[DATA UNDER STUDY Boundary: Start]

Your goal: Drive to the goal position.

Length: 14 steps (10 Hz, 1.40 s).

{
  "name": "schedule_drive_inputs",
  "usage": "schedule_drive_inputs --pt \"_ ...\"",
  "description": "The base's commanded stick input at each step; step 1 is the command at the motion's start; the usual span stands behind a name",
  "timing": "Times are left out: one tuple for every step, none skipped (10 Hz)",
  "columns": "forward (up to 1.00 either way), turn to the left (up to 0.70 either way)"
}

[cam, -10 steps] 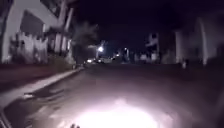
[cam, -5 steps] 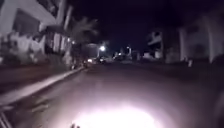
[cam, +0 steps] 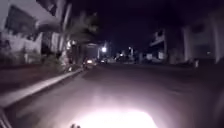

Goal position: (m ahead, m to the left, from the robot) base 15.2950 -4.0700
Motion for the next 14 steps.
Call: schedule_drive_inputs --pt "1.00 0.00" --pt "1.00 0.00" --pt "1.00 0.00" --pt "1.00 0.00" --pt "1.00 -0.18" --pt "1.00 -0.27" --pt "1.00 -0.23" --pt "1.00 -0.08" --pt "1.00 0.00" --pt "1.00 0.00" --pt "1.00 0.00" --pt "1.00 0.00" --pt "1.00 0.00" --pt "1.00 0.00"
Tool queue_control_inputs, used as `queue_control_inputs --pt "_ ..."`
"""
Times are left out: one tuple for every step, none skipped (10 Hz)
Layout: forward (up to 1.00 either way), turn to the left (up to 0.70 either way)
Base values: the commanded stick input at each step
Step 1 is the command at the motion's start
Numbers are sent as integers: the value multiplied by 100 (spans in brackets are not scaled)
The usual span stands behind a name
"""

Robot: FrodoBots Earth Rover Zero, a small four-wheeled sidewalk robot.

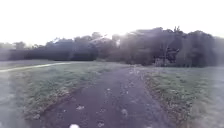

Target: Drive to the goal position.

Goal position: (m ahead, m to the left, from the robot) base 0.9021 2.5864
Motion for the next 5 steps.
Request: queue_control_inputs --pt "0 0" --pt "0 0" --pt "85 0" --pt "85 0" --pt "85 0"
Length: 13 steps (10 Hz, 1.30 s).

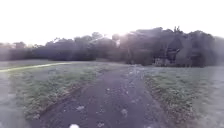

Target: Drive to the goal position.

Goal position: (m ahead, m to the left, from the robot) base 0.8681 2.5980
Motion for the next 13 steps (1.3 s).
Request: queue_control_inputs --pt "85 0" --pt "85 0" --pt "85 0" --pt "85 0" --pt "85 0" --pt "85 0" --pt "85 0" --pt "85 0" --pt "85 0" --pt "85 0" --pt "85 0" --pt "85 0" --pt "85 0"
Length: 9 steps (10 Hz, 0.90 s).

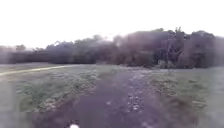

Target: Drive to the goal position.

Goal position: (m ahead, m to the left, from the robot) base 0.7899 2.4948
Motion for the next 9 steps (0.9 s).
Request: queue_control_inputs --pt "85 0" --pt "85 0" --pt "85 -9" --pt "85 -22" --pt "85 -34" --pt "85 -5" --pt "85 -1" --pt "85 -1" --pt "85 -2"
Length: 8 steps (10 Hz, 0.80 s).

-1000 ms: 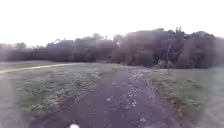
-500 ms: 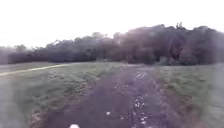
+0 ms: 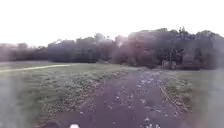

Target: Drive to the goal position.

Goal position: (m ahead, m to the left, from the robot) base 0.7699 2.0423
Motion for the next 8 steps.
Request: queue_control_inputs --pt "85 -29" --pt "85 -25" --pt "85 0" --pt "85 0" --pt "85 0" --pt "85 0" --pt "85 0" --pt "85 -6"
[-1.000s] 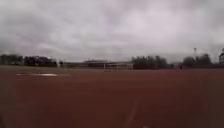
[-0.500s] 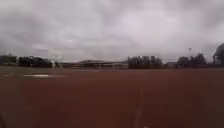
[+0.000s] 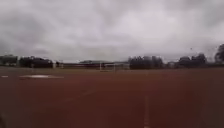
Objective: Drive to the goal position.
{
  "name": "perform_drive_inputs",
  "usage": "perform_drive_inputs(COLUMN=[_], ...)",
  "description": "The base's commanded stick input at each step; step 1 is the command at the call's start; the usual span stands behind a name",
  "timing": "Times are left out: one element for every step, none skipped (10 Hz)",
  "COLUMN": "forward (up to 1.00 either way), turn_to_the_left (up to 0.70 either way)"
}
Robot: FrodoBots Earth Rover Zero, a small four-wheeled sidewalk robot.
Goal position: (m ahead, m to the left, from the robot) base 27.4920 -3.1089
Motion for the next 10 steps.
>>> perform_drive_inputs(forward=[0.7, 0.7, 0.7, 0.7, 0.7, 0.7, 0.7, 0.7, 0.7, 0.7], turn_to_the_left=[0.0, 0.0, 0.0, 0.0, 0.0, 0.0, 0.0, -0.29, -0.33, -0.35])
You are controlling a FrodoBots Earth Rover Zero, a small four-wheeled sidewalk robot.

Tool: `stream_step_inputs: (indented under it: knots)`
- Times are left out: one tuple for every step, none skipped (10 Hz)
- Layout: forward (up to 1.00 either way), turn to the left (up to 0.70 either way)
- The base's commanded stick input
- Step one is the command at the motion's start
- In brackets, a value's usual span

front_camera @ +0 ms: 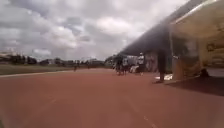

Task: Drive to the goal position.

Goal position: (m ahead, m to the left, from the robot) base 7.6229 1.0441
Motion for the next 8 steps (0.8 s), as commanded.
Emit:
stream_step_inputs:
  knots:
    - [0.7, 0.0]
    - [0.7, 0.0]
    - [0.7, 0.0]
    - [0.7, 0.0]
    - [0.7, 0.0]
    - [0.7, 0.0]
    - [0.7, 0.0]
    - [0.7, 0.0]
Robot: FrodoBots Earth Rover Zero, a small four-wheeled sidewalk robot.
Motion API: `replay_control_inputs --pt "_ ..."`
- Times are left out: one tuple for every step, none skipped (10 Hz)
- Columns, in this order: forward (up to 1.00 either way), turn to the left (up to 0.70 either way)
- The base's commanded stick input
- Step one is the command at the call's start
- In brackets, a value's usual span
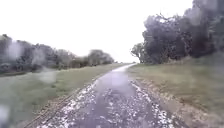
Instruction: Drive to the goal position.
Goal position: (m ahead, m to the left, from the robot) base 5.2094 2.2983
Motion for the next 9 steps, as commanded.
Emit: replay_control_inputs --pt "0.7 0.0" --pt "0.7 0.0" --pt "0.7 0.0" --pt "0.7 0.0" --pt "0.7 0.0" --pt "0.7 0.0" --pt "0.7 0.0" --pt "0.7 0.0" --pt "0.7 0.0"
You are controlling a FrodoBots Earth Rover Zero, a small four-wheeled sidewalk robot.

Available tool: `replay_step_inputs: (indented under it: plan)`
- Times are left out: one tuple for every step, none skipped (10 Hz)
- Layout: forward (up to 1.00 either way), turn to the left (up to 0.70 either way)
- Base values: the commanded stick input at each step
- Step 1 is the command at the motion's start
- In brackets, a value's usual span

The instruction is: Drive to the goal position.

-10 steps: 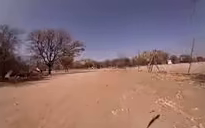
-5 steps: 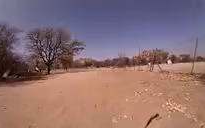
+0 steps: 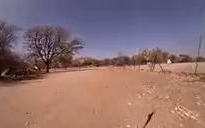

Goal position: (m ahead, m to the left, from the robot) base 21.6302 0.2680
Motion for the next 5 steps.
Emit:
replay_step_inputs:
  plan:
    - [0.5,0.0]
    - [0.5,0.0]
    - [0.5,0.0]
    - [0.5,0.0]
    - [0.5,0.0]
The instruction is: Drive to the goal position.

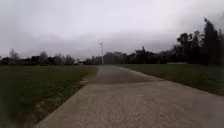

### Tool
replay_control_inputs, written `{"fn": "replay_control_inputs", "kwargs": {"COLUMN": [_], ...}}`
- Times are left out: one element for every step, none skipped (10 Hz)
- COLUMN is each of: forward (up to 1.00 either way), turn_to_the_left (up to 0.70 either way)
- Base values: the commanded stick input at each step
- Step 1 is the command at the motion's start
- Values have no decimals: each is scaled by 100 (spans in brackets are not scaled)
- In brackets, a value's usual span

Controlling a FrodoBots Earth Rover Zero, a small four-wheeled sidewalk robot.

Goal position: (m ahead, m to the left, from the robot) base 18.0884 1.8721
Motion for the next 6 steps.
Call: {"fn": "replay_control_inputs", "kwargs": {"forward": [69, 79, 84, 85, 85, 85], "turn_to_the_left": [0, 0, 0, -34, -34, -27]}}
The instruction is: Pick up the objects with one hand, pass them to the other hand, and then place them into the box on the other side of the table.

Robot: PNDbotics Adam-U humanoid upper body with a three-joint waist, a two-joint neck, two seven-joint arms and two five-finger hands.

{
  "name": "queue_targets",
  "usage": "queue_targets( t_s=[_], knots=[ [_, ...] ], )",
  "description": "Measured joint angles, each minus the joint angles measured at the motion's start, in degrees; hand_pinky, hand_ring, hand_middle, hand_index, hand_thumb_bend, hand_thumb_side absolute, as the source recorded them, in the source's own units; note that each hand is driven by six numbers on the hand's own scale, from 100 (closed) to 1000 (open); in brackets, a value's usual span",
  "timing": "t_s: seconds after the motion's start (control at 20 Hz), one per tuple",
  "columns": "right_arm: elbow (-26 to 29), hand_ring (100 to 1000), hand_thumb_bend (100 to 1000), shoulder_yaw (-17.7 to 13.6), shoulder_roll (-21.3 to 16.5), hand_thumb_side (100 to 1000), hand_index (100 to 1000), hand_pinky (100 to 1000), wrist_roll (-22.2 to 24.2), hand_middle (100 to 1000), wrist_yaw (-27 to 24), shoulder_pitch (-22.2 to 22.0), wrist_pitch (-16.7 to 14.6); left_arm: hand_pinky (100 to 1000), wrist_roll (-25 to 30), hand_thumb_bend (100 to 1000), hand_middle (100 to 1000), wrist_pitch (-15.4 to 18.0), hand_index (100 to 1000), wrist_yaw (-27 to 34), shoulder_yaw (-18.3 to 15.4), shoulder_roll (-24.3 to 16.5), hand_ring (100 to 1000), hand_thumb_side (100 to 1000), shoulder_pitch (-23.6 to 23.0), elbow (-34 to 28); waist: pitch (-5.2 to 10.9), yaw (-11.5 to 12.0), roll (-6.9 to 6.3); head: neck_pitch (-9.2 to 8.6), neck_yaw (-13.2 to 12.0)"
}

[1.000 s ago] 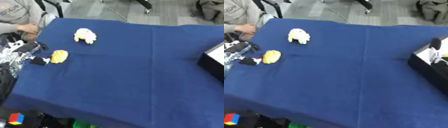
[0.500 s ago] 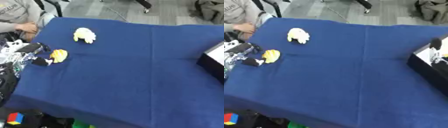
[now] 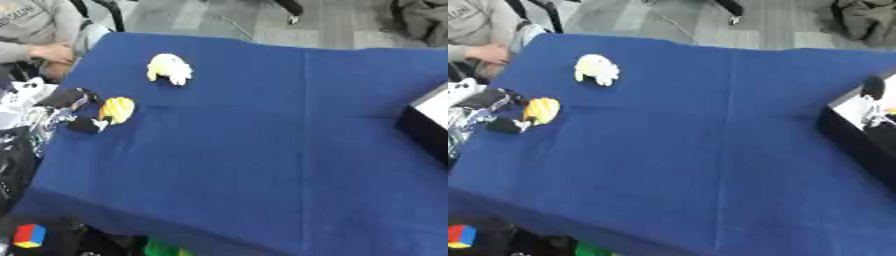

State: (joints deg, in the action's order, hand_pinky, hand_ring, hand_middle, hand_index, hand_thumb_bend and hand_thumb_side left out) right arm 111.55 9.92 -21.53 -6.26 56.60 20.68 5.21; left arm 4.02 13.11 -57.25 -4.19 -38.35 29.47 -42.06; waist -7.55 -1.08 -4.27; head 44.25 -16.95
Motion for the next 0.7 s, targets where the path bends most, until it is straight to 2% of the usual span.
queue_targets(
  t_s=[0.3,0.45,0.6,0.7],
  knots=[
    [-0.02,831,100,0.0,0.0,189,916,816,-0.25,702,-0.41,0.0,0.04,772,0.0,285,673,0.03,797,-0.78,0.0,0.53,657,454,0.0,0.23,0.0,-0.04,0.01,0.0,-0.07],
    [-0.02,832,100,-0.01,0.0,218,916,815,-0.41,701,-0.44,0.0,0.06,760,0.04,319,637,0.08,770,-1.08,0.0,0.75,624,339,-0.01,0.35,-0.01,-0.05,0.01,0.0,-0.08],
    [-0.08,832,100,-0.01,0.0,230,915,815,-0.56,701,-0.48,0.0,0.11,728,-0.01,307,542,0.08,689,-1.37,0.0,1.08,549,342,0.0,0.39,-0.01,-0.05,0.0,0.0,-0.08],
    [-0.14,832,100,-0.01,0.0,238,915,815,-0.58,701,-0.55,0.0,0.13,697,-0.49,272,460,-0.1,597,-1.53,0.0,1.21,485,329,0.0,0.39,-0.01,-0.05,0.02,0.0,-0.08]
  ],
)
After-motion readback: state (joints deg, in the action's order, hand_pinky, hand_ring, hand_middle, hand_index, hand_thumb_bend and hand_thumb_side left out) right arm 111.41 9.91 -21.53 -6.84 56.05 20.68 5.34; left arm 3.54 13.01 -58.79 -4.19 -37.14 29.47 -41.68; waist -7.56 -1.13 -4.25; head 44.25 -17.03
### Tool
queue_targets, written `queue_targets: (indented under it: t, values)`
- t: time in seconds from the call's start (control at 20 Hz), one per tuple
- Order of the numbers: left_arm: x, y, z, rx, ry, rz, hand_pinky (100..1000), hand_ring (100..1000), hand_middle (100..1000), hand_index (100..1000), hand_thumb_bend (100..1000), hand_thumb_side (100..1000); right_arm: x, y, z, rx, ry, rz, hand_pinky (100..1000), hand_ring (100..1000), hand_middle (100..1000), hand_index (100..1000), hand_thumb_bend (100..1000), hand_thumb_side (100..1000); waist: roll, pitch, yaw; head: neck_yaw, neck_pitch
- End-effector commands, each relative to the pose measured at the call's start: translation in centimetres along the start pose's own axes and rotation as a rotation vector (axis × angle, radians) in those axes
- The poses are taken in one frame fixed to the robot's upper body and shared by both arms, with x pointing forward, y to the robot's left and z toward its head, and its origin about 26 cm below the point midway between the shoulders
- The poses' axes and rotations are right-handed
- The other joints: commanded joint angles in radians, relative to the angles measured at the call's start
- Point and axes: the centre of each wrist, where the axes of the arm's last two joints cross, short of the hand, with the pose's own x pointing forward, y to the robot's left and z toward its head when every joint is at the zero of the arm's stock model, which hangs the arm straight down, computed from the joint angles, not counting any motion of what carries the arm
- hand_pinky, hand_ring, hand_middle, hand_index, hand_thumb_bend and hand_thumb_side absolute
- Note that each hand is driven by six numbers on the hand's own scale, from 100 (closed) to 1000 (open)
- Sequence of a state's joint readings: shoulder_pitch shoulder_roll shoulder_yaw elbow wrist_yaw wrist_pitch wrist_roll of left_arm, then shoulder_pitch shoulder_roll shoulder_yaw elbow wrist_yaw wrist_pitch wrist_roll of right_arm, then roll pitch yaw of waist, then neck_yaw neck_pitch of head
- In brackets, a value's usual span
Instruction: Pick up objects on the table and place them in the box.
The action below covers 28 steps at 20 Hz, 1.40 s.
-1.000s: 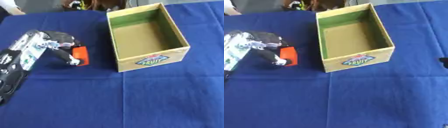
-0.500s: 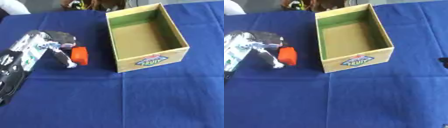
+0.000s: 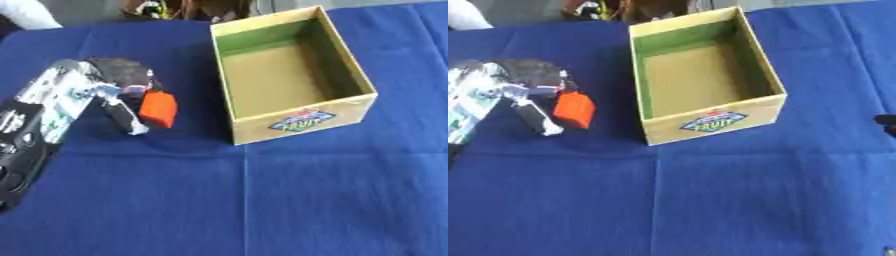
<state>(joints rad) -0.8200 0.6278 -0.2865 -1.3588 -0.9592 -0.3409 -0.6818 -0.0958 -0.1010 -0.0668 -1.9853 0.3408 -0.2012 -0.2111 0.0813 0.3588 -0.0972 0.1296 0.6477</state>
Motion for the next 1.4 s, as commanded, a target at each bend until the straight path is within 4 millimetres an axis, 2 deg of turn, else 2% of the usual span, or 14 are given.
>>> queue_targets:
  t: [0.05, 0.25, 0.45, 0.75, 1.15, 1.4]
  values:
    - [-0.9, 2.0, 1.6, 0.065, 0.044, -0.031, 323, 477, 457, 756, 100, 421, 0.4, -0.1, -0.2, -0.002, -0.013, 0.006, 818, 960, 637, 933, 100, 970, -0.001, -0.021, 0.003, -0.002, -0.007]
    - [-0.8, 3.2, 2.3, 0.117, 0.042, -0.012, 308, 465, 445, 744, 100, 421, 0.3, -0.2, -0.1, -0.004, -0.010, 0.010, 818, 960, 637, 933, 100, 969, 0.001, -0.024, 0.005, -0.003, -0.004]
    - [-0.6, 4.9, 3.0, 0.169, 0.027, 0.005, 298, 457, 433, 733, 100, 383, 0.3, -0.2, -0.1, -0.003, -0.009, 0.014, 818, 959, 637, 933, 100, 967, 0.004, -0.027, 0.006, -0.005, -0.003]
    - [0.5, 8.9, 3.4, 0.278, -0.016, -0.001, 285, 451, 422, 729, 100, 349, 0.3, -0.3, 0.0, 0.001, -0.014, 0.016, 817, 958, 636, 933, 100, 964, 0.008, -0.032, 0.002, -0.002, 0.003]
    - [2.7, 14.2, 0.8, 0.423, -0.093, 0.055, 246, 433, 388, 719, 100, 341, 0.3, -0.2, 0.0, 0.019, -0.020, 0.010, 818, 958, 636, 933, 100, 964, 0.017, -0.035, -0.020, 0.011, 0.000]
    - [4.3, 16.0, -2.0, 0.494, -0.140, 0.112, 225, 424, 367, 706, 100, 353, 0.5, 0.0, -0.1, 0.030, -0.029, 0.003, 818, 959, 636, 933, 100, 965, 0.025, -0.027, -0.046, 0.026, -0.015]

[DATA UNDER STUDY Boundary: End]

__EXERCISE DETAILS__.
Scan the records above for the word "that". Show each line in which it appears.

__ANSWER FOR THIS EXERCISE__.
  "description": "Measured joint angles, each minus the joint angles measured at the motion's start, in degrees; hand_pinky, hand_ring, hand_middle, hand_index, hand_thumb_bend, hand_thumb_side absolute, as the source recorded them, in the source's own units; note that each hand is driven by six numbers on the hand's own scale, from 100 (closed) to 1000 (open); in brackets, a value's usual span",
- Note that each hand is driven by six numbers on the hand's own scale, from 100 (closed) to 1000 (open)

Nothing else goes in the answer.